Claim your Tax Relief
Tax can seem confusing at the best of times, never mind if you have one or more pension pots. Typically, if you’re a high rate taxpayer who makes contributions to a personal or workplace pension, you’ll normally get the basic rate tax relief. Remember higher rate tax usually needs to be ‘claimed’ on your self-assessment tax return. It’s always worth your while to get your tax relief correct, after all, it may mean you can gain from bigger contributions.
Increase Savings
Although a fairly obvious suggestion, if you can increase your savings while you’re working, this is clearly beneficial in the ‘long run’. Generally putting spare money into a pension is one of the most tax-efficient ways of investing it.

In addition, any extra proceeds you save into a pension will be topped up by the taxman. If you have a workplace pension scheme which your company / employer contributes to, they may also top up the pension too. You’ll need to read all the documentation to see how this applies to your situation.
Have Multiple Pension Pots?
Some people will have multiple pension schemes, for example a personal pension and a workplace pension. If this applies to you, then you ‘may’ be able to ‘merge’ the pots together. This obviously will depend on the providers and individual circumstances.

By merging you can typically keep track of the savings more easily, sometimes you can save more money by using a ‘lower-cost’ scheme compared to a ‘higher-cost’ scheme. You may also be able to investment more heavily, as you’ll have more ‘cash’ available to use. However, you must always remember investments can increase as well as decrease.
Withdrawing Small Amounts
Some schemes will allow you to withdraw small amounts from your pension pot, however should you do this? In most cases there will be tax ‘implications’ and you could potentially risk running out of money. Typically, ‘for each’ withdrawal of money, the first 25% will be tax-free, however the additional 75% will normally be taxable. Equally there may also be ‘charges’ which will need to be paid to your provider.
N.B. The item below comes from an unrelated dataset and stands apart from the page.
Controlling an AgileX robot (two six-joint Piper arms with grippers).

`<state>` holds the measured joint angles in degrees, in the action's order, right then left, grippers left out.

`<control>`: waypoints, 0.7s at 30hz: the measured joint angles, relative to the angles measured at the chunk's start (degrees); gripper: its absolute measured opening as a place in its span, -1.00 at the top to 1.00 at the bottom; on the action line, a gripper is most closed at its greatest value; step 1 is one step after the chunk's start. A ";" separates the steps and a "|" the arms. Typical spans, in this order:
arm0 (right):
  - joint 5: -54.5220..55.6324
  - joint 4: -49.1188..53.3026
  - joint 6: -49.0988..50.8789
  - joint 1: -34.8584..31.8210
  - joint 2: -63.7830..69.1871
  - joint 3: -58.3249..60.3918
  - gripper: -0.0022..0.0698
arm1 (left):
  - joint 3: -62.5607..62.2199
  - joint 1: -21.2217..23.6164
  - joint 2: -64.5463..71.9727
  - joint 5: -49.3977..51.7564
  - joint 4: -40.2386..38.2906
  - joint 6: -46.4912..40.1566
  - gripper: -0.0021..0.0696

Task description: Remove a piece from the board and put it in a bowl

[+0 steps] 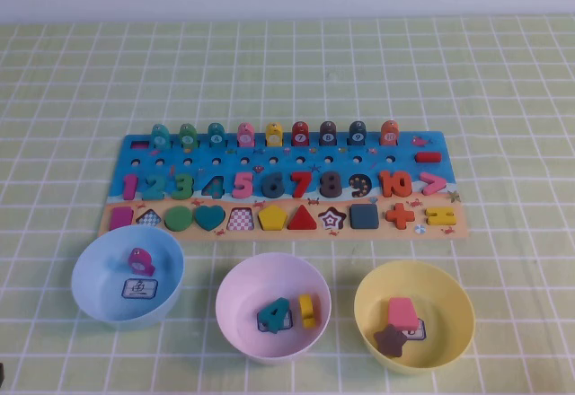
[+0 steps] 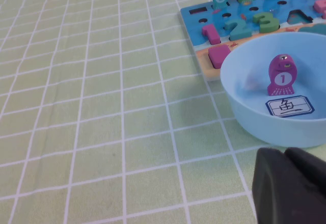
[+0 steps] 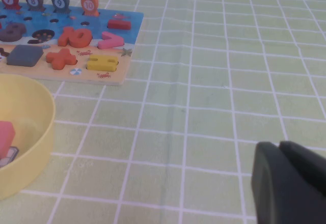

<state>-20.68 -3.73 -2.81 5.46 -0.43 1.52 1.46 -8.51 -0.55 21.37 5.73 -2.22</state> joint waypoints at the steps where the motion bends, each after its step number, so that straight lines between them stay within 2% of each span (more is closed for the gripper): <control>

Certain schemes will also only allow a ‘certain amount’ of withdrawals each year. In most cases its recommended to avoid withdrawing money if you can help it, of course life doesn’t always work in this manner. However, as your ‘pot’ reduces with every cash withdrawal, it may be a better idea to think of other options first.
Withdrawing the whole Pension Pot as Cash
In most cases it’s not recommended to withdraw your whole pension pot as cash. Similar to withdrawing small amounts of money, you’ll typically receive the first 25% tax-free, however the remaining 75% will be applicable for tax at your ‘highest tax rate’. Generally, the majority of people will have to pay a huge tax bill, meaning this route isn’t always the best option.

In addition, you could easily ‘run out’ of money and have nothing to live on during your retirement. Remember a pension is basically there to replace a wage, as best as it can. The idea is to be paid monthly or weekly, so you can keep a certain standard of living.